(SOURCE DATA begins)

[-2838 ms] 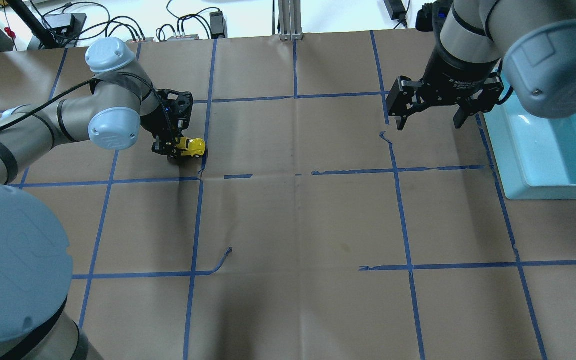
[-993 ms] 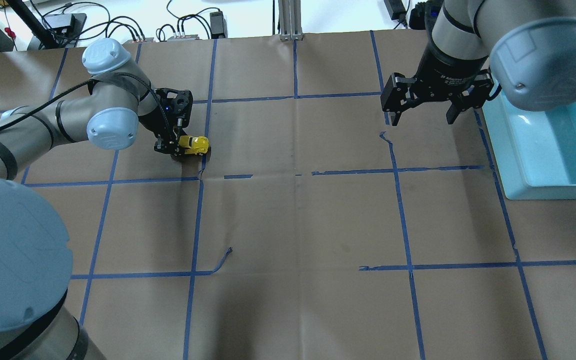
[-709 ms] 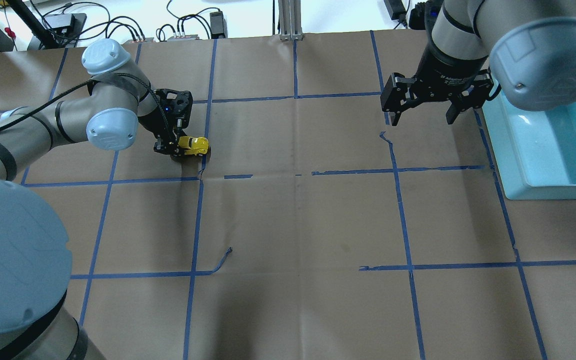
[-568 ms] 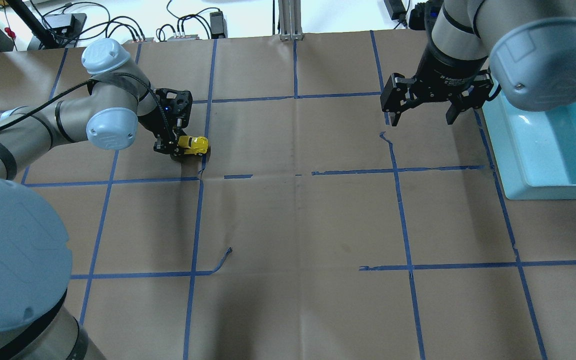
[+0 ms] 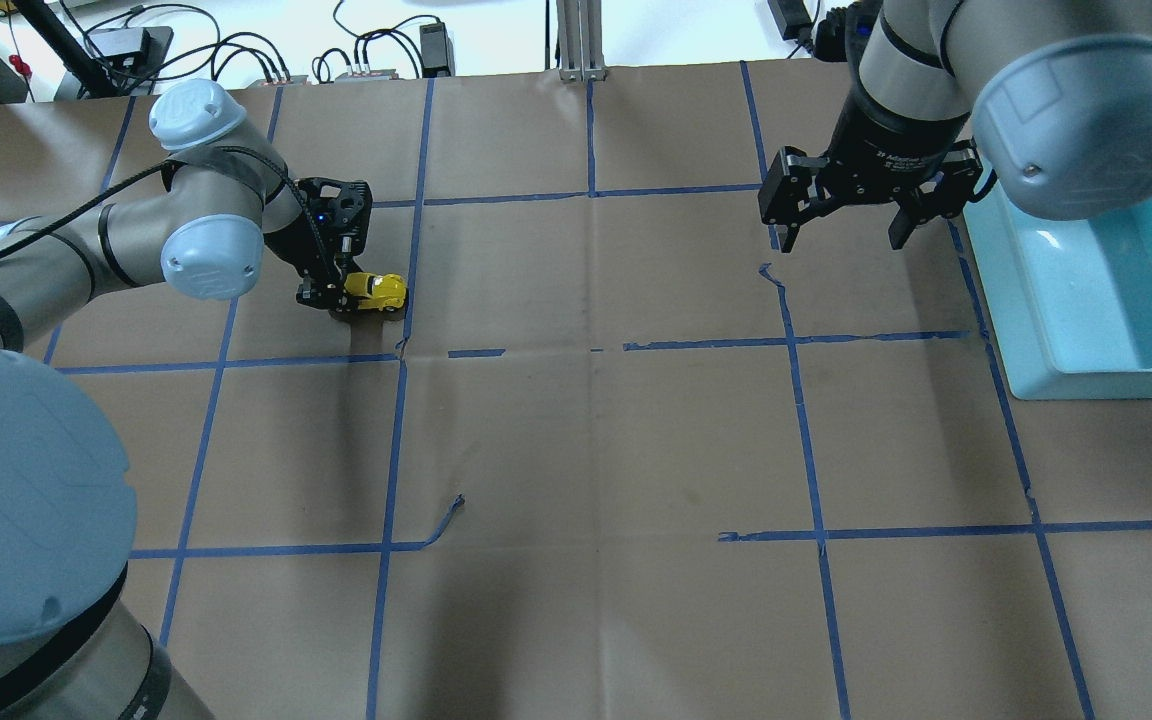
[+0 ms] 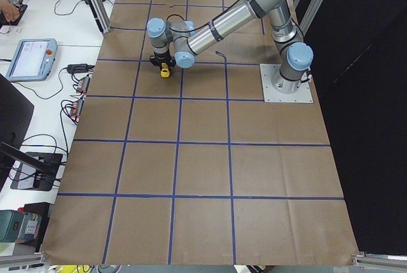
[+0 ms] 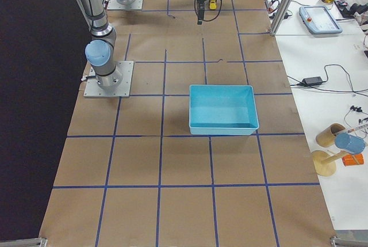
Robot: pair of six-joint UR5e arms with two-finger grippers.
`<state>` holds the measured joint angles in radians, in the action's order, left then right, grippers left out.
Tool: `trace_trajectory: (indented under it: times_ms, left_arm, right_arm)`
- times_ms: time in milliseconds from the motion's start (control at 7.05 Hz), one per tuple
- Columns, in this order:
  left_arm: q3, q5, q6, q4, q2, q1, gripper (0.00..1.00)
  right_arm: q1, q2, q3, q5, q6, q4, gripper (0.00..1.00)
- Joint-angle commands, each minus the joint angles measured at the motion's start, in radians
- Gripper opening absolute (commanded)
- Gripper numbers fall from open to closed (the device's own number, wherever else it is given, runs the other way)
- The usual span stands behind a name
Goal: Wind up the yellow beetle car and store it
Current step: 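Drag the held car backward along the table with the left gripper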
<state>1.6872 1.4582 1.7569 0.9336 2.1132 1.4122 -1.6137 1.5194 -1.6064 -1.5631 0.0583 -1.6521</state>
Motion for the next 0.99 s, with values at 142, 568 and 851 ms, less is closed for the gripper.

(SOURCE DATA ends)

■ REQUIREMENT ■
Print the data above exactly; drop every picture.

■ TASK RESULT ■
[-2838 ms] 
[-993 ms] 
[-709 ms] 
[-568 ms] 
[+0 ms] 
[+0 ms] 
[+0 ms] 
Robot: pair of six-joint UR5e arms with two-finger grippers.
`<state>` holds the measured joint angles in radians, in the action's order, left then right, grippers left out.
Tool: `trace_trajectory: (indented under it: times_ms, left_arm, right_arm)`
- times_ms: time in milliseconds from the motion's start (control at 7.05 Hz), one per tuple
- Columns, in this order:
  left_arm: q3, q5, q6, q4, q2, q1, gripper (0.00..1.00)
  right_arm: q1, q2, q3, q5, q6, q4, gripper (0.00..1.00)
- Joint-angle commands, each minus the joint angles measured at the motion's start, in radians
- Gripper opening absolute (commanded)
- Gripper numbers fall from open to closed (the device's own number, wherever else it is given, runs the other way)
- The usual span stands behind a name
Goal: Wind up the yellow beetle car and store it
Current step: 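Drag the held car backward along the table with the left gripper
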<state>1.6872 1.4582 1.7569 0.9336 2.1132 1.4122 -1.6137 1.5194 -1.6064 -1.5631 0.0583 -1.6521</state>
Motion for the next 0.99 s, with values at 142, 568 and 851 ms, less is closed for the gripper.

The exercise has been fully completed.